Brief: Write out, without any change, the lines in the material below that run from the line with "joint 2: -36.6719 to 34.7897" through the line with "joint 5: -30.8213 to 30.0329", both included.

Recorded information:
-------------------------

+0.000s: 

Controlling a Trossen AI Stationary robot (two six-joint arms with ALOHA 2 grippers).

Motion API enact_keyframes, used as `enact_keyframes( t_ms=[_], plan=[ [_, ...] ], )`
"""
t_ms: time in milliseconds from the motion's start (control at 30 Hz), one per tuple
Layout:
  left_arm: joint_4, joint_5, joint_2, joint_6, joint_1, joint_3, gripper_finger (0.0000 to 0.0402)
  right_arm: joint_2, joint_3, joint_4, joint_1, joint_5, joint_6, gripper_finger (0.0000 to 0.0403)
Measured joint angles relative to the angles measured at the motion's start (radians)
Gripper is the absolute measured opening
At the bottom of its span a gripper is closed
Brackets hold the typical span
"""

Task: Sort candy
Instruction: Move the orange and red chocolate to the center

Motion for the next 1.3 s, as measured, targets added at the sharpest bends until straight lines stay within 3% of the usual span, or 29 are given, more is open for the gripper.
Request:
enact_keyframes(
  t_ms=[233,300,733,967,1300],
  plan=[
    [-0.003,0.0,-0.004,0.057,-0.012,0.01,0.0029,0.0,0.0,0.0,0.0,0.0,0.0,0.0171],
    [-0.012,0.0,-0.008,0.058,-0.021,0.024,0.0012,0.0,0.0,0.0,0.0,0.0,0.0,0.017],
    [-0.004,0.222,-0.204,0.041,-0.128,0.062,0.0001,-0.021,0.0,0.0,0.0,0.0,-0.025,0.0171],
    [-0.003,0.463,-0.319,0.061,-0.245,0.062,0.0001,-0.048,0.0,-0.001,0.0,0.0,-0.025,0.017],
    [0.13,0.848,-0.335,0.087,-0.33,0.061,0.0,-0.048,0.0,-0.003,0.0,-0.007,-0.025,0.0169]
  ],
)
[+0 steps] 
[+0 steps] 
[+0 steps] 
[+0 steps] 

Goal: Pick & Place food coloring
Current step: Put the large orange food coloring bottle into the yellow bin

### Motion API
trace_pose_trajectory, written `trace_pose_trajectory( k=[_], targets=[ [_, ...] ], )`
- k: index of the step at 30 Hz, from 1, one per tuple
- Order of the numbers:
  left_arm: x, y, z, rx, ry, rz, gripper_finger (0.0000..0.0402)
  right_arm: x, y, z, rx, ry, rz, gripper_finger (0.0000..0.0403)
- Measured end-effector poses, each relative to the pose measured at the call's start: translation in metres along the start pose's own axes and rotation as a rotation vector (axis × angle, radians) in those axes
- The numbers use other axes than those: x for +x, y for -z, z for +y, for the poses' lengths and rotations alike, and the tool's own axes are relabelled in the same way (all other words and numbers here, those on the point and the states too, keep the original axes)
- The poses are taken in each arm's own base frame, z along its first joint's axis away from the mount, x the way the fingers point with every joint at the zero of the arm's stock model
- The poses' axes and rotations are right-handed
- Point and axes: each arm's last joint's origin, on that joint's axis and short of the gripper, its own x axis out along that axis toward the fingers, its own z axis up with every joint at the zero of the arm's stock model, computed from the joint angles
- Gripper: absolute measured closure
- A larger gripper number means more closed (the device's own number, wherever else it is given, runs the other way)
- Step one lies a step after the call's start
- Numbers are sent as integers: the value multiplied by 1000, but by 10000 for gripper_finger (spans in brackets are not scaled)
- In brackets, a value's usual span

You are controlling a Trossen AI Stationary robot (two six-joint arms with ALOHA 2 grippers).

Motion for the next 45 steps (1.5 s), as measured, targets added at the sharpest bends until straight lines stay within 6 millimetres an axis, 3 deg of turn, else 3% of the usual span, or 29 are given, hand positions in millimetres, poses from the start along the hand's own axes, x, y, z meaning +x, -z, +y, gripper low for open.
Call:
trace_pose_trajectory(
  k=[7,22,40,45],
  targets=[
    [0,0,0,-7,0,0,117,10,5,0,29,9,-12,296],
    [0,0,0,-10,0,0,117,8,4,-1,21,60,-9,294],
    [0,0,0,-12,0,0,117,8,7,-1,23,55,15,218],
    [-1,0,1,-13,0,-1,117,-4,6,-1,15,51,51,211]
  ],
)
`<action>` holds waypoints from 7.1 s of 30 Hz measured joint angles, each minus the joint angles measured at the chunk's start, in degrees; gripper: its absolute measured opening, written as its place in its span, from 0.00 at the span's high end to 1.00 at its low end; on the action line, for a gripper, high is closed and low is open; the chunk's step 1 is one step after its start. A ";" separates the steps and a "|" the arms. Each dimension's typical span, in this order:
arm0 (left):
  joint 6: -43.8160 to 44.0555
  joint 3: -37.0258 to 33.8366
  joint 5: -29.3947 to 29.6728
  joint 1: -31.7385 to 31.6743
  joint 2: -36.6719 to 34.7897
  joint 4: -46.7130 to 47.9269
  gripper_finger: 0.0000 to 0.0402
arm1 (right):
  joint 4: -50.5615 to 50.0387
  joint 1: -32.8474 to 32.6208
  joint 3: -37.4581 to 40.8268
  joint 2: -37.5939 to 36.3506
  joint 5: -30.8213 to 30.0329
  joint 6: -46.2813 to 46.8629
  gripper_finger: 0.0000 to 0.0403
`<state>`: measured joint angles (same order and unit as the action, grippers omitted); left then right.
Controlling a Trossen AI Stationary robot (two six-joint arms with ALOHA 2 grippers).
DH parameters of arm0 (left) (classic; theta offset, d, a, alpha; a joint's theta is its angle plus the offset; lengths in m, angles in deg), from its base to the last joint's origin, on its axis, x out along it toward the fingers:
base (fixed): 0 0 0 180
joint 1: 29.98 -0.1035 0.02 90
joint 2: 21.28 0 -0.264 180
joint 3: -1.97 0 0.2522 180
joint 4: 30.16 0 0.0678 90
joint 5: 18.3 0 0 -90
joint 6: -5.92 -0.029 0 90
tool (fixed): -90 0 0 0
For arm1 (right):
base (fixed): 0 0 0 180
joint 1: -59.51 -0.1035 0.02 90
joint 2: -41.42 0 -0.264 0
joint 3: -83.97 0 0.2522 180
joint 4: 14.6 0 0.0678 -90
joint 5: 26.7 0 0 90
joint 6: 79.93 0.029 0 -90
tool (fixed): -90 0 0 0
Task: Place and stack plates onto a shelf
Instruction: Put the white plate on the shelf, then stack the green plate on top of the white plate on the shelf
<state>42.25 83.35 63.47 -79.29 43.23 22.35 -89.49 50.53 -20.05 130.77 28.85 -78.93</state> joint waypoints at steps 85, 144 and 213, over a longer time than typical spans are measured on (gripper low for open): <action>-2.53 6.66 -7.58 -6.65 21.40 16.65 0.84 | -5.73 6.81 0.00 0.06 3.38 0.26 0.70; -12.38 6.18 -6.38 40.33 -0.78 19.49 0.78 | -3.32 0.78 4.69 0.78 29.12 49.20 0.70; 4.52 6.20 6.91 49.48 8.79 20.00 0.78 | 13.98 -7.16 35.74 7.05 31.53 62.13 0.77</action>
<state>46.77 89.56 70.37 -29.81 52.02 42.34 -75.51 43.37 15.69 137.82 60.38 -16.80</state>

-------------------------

Expected answer:
  joint 2: -36.6719 to 34.7897
  joint 4: -46.7130 to 47.9269
  gripper_finger: 0.0000 to 0.0402
arm1 (right):
  joint 4: -50.5615 to 50.0387
  joint 1: -32.8474 to 32.6208
  joint 3: -37.4581 to 40.8268
  joint 2: -37.5939 to 36.3506
  joint 5: -30.8213 to 30.0329

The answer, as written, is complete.